*** GIVEN DATA Section Begins ***

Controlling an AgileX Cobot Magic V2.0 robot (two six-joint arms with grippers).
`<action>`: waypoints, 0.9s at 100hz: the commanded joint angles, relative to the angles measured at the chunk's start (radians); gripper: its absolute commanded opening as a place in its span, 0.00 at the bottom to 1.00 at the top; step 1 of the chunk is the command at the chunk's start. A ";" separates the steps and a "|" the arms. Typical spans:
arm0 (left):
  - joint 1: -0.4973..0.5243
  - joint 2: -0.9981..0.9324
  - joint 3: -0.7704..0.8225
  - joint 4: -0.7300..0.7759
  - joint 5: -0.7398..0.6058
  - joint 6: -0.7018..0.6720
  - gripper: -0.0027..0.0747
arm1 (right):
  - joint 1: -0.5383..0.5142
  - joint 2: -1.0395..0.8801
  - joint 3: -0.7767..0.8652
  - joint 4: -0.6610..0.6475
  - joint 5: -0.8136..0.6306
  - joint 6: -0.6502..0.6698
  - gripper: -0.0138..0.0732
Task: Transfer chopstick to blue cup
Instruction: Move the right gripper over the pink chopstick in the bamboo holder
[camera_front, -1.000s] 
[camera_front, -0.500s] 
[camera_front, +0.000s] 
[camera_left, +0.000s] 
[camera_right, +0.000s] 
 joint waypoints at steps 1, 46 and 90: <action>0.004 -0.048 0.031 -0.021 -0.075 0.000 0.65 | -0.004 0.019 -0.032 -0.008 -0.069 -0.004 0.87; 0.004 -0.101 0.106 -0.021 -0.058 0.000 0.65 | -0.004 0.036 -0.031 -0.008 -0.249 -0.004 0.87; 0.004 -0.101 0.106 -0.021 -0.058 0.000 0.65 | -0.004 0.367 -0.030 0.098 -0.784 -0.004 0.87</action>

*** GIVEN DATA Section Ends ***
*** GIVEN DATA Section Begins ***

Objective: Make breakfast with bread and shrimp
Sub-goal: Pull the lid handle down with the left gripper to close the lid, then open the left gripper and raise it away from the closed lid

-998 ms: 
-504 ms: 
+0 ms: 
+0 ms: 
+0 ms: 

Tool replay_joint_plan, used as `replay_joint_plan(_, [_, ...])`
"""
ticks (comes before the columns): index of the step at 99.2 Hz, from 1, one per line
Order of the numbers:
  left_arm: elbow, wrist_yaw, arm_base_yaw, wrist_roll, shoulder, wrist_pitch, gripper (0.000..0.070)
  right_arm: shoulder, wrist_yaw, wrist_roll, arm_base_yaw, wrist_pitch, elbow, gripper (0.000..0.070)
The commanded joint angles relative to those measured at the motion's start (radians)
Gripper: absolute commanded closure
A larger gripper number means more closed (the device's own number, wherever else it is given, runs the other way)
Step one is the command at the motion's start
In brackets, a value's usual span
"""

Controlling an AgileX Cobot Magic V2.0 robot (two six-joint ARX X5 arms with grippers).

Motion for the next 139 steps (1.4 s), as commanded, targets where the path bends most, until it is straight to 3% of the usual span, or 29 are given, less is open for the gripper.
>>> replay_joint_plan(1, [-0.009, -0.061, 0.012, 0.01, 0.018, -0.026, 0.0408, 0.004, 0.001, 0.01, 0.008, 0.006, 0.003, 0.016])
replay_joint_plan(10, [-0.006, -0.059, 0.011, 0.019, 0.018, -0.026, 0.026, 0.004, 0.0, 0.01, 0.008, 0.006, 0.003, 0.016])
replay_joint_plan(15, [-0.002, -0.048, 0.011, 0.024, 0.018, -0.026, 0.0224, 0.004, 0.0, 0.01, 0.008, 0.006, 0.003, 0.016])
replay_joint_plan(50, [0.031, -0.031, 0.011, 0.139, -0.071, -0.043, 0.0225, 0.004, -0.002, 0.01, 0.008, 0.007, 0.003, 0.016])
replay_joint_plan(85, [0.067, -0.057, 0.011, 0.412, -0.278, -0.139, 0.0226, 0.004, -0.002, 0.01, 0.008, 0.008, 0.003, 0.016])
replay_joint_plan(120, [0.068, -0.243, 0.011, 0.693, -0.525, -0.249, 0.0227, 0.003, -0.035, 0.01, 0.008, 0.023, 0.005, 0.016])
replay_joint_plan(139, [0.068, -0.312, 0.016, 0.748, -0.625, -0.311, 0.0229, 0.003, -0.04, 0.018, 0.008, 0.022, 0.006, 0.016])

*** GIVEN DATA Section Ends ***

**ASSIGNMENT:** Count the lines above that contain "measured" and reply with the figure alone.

**FINISHED TASK:** 2